Süleyman Özışık İstanbul Sözleşmesi hakkında uyardı
Türkiye Gazetesi yazarı Süleyman Özışık, bugün kaleme aldığı yazısında İstanbul Sözleşmesi'nin toplumun altına dinamit döşediğini, sözleşmeye bakıldığında herhangi bir sıkıntı durumu yokmuş gibi görünse de mahkemeye gidildiğinde etkilerinin ortaya çıktığını ve sözleşmeden derhal çekilmesi gerektiğini yazdı.
Son günlerin en çok konuşulan konularından İstanbul Sözleşmesi ile ilgili toplumun farklı kesimlerinden açıklamalar gelmeye devam ediyor.
Türkiye Gazetesi yazarı Süleyman Özışık da bugünkü yazısında İstanbul Sözleşmesi ile ilgili dikkat edilmesi gereken noktalara değindi.
Sözleşmenin, görünürde herhangi bir sıkıntıya sebebiyet vermediğini ifade eden Özışık, içeriğindeki maddeler mahkeme boyutuna taşındığına sıkıntıların ortaya çıktığını belirtip sözleşmeyi yeni bir anayasa gibi dayatılmış olarak örnekledi.
İşte Süleyman Özışık'ın o yazısı:
İstanbul Sözleşmesi’yle ilgili herkes elindekini eteğindekini döktüğüne göre konuşma sırası bana gelmiş demektir.
Bundan yaklaşık bir buçuk ay önce İstanbul Sözleşmesi'ni eleştiren bir video çekimi yapmıştım.
O videoyu izleyenler hatırlayacaktır.
Sözleşmenin, ülkenin aile bütünlüğünün altına âdeta dinamit döşemek olduğunu söylemiş ve iktidarın bu sözleşmeden geri çekilmesi gerektiğini belirtmiştim.
Ne söylemiştim?
Sözleşmede bahsi edilen "Toplumsal Cinsiyet" kavramının, erkek ve kadından ziyade yeni bir cinsiyet türüne işaret ettiğini, LGBT'lilerin yeni bir cinsiyet türü olarak ilan edildiğini belirtmiştim.
‘Kadına Yönelik Şiddet'in Türkiye'ye oranla Avrupa'da çok daha fazla olduğunu, bizim bu konuda Avrupa'dan ders almaya ihtiyacımızın olmadığını, kadına yönelik şiddetin kendi örf, âdet, ahlak ve inanç ölçülerimizde çözebileceğimizi söylemiştim.

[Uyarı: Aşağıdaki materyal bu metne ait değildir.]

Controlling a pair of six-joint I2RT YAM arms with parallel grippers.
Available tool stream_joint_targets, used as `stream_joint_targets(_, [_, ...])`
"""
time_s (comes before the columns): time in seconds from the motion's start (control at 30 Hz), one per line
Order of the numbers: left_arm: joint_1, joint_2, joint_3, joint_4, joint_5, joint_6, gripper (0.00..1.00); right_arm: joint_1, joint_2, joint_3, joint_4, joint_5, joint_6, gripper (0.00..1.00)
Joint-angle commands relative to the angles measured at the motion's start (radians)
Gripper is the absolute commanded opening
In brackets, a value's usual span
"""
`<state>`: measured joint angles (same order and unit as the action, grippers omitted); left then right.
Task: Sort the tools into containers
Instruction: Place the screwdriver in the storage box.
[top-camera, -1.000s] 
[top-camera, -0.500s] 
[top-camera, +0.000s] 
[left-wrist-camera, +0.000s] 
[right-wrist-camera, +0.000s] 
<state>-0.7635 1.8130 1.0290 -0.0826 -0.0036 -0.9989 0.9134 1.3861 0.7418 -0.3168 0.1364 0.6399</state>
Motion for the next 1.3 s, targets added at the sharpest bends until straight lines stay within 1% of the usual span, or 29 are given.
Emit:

Türkiye'de "Süresiz Nafaka" diye bir sektörün oluştuğunu ve boşanan kimi kadınların bu madde üzerinden ömür boyu ballı nafaka aldığını, bunun büyük bir adaletsizlik olduğunu söylemiştim.
"Kadının beyanı esastır" maddesinin, beraberinde korkunç sonuçlar getirdiğini, bir beyan ile erkeklerin; tecavüzcü, dayakçı ve istismarcı sayılabildiğini ve bunun bir cinnet hâline dönüştüğünü belirtmiştim.
Şimdi birileri diyebilir ki İstanbul Sözleşmesi'nde bahsini ettiğin detaylar yok.
Evet yok.
Zaten mesele de burada.
İstanbul Sözleşmesi yeni bir anayasa gibi bize dayatılmış durumda. Türkiye Cumhuriyeti Anayasası'nda da bugün idare edildiğimiz kanunların pek çoğu açıkça yazılmamış değil mi?